Your goal ::
Filter the entries below, keeping only lines with "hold".
-------- Task material
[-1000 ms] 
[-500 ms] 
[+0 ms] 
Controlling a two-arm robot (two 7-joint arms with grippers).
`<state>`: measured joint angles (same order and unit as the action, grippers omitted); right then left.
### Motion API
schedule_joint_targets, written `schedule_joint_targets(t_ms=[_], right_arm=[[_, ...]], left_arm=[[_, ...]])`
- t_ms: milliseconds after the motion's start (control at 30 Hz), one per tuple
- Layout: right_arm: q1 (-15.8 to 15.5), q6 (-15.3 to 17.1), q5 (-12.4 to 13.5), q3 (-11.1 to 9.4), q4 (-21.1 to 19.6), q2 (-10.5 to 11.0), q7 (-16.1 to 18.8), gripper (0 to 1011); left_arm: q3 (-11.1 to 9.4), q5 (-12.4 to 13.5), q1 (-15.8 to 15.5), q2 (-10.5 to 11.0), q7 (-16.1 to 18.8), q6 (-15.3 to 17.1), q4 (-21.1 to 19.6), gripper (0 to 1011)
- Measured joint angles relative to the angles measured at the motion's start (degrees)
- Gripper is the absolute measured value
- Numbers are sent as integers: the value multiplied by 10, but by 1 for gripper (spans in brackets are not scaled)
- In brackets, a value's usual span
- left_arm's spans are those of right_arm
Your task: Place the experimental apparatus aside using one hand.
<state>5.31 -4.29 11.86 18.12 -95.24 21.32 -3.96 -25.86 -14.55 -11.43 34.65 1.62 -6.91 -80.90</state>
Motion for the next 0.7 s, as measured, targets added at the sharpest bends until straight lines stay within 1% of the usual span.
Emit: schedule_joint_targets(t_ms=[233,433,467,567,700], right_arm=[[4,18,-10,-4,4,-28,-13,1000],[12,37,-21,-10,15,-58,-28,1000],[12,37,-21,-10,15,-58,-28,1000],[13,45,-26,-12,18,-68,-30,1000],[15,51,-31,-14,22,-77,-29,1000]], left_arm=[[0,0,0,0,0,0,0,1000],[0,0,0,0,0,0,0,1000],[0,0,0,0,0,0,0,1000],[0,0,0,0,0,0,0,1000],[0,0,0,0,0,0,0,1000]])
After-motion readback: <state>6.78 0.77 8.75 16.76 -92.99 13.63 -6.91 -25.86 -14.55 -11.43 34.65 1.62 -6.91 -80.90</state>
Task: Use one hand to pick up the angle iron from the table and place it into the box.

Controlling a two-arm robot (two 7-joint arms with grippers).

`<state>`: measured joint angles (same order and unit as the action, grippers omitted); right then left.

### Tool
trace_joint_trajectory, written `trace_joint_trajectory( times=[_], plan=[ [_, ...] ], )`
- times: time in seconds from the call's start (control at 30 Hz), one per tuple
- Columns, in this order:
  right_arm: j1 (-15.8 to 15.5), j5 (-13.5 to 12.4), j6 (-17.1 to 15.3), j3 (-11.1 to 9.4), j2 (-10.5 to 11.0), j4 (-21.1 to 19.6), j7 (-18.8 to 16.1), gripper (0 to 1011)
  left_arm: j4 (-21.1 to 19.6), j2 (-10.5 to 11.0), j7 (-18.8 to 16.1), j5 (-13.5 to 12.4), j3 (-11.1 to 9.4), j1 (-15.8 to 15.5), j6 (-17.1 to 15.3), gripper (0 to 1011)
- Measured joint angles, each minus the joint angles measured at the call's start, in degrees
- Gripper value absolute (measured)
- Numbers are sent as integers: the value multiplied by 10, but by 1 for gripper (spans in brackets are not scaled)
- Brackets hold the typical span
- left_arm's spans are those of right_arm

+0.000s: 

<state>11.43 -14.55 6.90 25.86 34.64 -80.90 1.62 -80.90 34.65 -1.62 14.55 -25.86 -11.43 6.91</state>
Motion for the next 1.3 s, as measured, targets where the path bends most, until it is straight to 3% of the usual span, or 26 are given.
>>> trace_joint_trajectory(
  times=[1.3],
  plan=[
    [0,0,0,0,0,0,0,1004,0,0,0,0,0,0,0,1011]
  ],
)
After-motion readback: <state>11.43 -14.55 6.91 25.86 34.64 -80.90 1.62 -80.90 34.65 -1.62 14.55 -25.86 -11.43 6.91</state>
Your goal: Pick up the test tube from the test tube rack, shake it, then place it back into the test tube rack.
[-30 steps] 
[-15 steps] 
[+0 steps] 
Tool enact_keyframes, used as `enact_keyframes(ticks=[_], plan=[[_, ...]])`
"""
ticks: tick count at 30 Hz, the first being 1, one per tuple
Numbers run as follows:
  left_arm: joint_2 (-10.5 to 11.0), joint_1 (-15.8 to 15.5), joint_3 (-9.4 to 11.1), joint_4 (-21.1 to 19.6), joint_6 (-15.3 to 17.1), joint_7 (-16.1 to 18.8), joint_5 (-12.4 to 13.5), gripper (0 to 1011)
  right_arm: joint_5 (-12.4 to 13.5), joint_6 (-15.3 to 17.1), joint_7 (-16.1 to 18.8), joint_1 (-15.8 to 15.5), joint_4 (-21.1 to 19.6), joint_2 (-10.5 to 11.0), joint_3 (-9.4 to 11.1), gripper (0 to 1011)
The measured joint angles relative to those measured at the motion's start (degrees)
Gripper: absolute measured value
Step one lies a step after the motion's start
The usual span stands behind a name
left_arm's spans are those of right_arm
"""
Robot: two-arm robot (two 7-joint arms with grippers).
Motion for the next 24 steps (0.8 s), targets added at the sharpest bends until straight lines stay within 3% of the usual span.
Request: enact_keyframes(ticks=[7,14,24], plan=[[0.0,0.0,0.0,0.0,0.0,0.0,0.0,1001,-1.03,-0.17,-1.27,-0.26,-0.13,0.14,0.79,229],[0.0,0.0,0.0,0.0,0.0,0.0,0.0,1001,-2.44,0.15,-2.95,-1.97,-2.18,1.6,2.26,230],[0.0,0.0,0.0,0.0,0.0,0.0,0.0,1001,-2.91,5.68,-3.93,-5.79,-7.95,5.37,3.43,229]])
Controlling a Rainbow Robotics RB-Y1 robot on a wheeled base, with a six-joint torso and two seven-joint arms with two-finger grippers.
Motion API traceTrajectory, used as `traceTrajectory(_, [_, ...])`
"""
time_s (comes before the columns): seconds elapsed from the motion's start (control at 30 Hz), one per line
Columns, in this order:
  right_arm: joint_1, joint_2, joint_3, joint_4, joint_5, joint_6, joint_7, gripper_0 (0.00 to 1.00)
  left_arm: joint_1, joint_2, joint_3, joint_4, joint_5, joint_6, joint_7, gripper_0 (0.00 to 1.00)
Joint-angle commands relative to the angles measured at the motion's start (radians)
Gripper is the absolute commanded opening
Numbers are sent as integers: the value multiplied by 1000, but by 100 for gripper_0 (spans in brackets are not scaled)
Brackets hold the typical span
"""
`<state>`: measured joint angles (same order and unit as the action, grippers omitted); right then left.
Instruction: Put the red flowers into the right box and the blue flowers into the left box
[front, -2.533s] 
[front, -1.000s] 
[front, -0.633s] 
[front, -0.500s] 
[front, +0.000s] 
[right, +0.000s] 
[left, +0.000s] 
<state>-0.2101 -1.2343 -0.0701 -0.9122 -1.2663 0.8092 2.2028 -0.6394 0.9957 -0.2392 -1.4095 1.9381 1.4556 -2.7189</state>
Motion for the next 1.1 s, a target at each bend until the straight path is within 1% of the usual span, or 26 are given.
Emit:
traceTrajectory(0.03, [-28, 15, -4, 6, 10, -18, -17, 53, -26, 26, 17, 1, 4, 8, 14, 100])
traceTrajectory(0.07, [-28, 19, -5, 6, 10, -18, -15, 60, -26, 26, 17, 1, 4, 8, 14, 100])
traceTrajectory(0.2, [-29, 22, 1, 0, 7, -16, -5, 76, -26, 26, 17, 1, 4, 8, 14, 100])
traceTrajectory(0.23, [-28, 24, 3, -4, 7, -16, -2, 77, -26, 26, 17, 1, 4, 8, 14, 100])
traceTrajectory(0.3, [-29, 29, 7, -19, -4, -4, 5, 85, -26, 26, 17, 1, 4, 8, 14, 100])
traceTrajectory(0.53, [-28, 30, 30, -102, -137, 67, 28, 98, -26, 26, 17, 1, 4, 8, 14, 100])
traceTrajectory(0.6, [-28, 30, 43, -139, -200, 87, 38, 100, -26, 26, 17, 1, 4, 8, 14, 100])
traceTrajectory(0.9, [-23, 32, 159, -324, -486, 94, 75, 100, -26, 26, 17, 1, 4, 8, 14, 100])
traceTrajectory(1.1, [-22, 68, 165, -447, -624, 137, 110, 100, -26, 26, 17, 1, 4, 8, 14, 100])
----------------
Exercise response ::
- Brackets hold the typical span
Brackets hold the typical span

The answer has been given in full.